Report all lines of the records that contain "stayed".

**Dataset content**
○ ○ ○

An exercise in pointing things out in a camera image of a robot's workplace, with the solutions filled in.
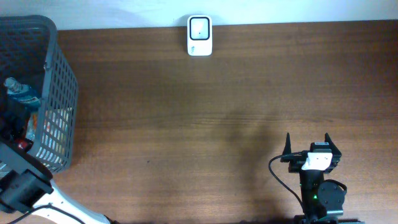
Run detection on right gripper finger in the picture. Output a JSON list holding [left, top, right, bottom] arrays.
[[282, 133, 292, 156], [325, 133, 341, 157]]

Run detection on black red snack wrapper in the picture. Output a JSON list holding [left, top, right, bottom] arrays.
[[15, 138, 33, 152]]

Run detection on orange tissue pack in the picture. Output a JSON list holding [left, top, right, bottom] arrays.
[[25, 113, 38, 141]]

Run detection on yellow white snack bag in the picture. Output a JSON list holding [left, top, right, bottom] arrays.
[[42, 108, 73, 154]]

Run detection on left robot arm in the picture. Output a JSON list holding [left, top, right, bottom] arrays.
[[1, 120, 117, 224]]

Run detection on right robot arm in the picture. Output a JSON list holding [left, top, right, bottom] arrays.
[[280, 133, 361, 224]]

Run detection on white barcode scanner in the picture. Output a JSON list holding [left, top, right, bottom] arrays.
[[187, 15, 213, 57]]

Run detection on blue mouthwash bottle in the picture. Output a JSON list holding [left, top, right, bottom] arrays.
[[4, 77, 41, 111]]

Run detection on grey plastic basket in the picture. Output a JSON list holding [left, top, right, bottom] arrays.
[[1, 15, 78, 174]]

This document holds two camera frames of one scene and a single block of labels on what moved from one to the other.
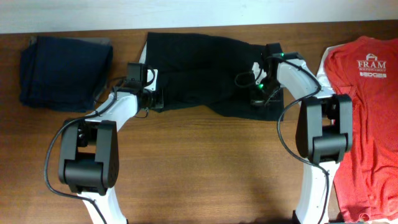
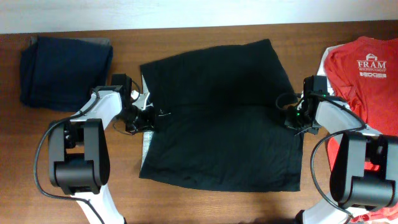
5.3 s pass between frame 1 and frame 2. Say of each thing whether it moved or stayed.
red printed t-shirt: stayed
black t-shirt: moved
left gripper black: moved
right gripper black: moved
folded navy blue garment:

○ ○ ○

**Expected output**
5.3 s pass between frame 1 and frame 2. Say of each thing whether it moved or stayed.
red printed t-shirt: stayed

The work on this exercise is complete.